Variable amounts of prism in glasses from off centre eye movements.

Discussion in 'Glasses' started by andrewedwardjudd, Apr 10, 2005.

  1. Hi

    Can anybody throw any light on this one?

    I thought that modern glasses were corrected for prism effects but I
    have noticed that I am getting quite noticable amounts of what seems to
    be lateral chromatic abberration in opposite directions when I move my
    head to the left or right.

    These links might give you some idea what i am talking about.

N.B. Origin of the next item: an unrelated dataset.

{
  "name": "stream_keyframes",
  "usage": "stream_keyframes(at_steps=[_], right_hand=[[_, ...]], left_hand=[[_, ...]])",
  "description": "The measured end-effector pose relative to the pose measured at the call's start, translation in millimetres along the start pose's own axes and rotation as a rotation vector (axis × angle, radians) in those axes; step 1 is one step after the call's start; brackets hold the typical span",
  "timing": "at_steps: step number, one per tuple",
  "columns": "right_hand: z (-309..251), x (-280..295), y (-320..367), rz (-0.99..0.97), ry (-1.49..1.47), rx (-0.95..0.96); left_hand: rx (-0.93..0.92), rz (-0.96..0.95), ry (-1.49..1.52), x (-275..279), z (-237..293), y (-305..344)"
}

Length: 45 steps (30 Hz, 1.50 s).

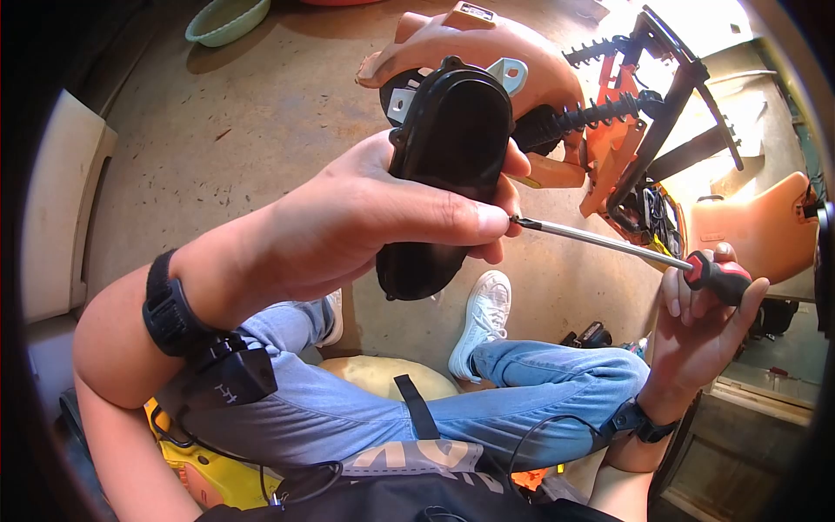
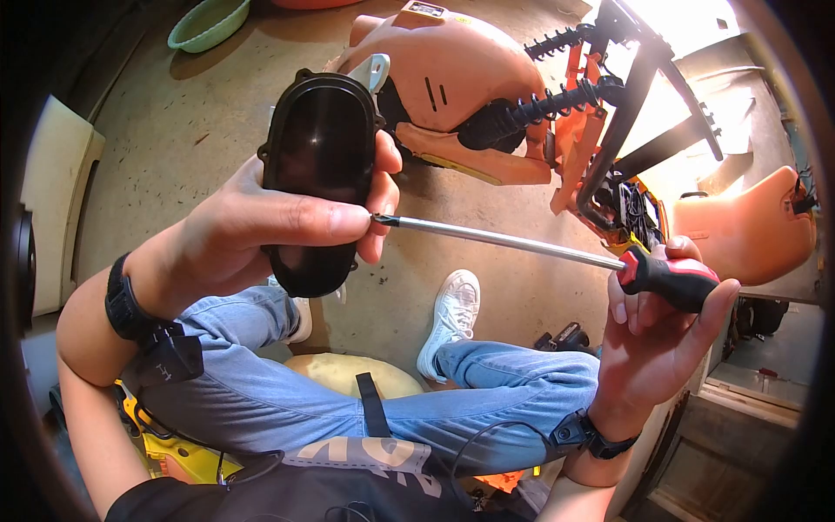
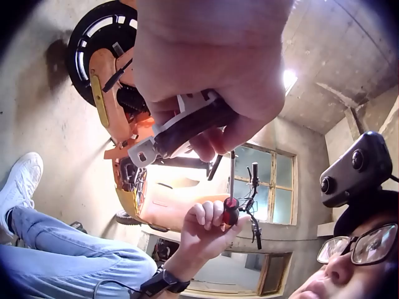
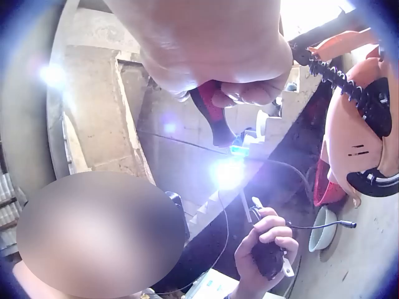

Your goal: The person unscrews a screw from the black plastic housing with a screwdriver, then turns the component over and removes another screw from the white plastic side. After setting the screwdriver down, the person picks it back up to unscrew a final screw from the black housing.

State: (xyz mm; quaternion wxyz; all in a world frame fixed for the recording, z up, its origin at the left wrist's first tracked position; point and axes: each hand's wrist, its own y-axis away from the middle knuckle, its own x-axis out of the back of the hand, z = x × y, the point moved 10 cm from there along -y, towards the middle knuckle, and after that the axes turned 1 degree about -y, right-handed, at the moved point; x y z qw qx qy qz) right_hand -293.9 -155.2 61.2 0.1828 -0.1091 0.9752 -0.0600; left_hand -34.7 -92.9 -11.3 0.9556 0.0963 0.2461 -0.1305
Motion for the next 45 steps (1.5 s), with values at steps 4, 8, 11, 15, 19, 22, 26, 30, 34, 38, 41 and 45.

    It is normally hard to notice lateral chromatic abberration but
    longitudinal chromatic abberration is easy to detect with a Cobalt
    filter or mauve coloured filter and is used in sight testing for the
    red green test.

    I was using the cobalt filter and seeing a central red dot and blue
    outer circle and finding that when i move my head the red dot moves to
    the left side or right side of the blue circle.

    Since there is supposedly a 2 diopter difference between red and blue
    in the human eye it seems I am getting a significant prism effect to
    move all of the red dot to the outer edge of the blue circle.

    I get no change at all if i dont wear glasses. The blurred red circle
    stays exactly in the middle of the blurred blue for all head movements.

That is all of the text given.